In 2018, the first round at Rockingham saw Team HARD bring in three G55s in Class 3, to compete in the Endurance category, the duo of Simon Rudd and Tom Barley, Darron Lewis and Adam Hatfield and invitation entry of Graham Roberts and Ben Wallace. During the course of the season, there was only one driver change for Simon Rudd, Sam Randon in round 4 at Donington Park. Through the whole season, the car piloted by Hatfield and Lewis had multiple driver changes, in the form of Callum Hawkins-Row, Sam Randon, Angus Dudley, Nick Scott-Dickeson and Ryan Harper-Ellam. The driver changes meant varying positions where the car finished, but with only one non-finish. At the end of the season, Rudd and Barley finished 2nd in the Endurance championship standings overall 12 points behind Matt Greenwood and Sarah Moore, but were 1st in Class 3. The second of Team HARD's cars was 4th overall in the championship 8 points behind Mike McCollum and Sean Cooper and third in Class 3.

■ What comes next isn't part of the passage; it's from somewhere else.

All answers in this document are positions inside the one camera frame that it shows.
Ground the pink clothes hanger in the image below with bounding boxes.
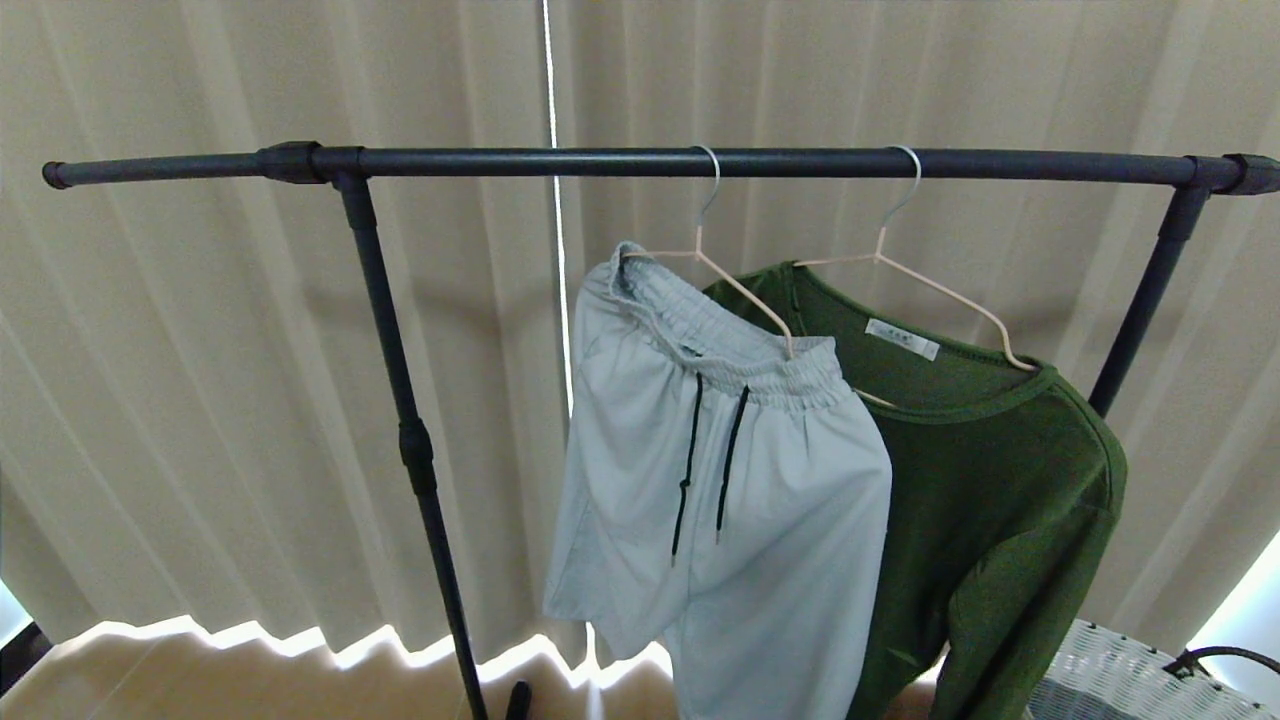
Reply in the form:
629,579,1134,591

The team did not participate in the opening rounds of 2019, only confirming an entry at the end of the season, competing in the 'Into-the-Night' races at Brands Hatch with Nick Scott-Dickeson joined by Steve Chandler and Ben Clayden driving with ex-BTCC driver Michael Epps.

===BTCC Cars===
In 2017, Adam Hatfield drove an ex-BTCC Volkswagen Passat at Donington Park in round 5, he qualified 24th, finishing 15th in race one but retiring before completing the second 50-minute sprint race. Hatfield competed in the next round at Oulton Park in a Toyota Avensis. He qualified 15th on the grid, finishing the race in 10th place and 2nd in the Sprint category. In the 50-minute Sprint race he placed 5th overall. For the annual 'Into-the-Night' races at Brands Hatch, Jesse Chamberlain and Ben Wallace drove the Avensis, qualifying 23rd on the grid, finishing 14th overall in the first race and 4th overall in the Sprint race.

In 2018, Sam Randon and Michael Crees drove the Avensis again in the night races at Brands Hatch. They qualified 14th on the grid for the race, but retired from the first race due to mechanical issues. They managed to move up from the back of the grid and finished 3rd overall in the Endurance race.